We have a dataset with the bunch of variables and we need to build a regression model. Do we try to fit all variables? If not all, then which ones should we keep? These are important questions. Fortunately, we have a powerful tool that can help us to resolve this issue.

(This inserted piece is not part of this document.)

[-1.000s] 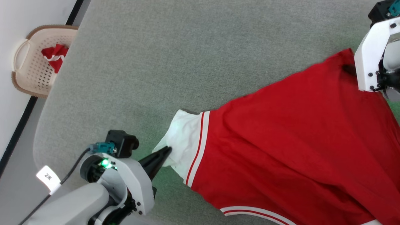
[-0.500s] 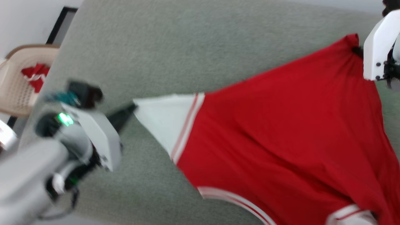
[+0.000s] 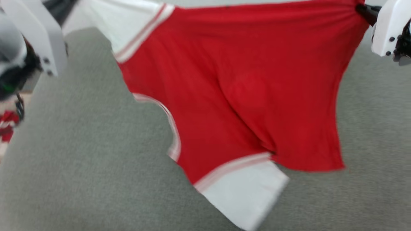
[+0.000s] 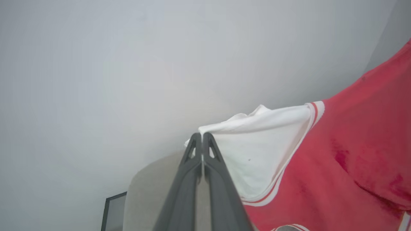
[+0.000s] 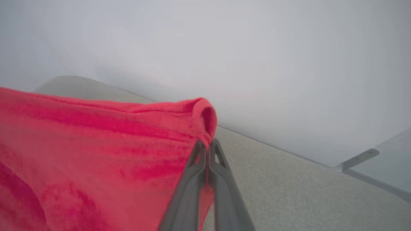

The tool is LASSO.
LASSO does variable selection by setting coefficient of poorly fitted variables to zero.
Example on LASSO variable selection.
require(glmnet)
library(mlbench)
library(dplyr)
d<-mtcars
#Standardize covariates before fitting LASSO
dX<- scale(dplyr::select(d,-mpg))
dY<- d[, "mpg"]
cv.lasso<- cv.glmnet(x=dX, y=dY, family = "gaussian", alpha = 1, nfolds = 10)
plot(cv.lasso)
cv.lasso$lambda.1se
## [1] 1.535678
coef(cv.lasso, s=cv.lasso$lambda.1se)
## 11 x 1 sparse Matrix of class "dgCMatrix"
## 1
## (Intercept) 20.090625
## cyl -1.488435
## disp .
## hp -0.403589
## drat .
## wt -2.238530
## qsec .
## vs .
## am .
## gear .
## carb .
By setting coefficient of poorly fitted values to zeroes, LASSO prevents overfitting. Yes, our adjusted R squired might drop, but in the end we are less likely to overfit our data.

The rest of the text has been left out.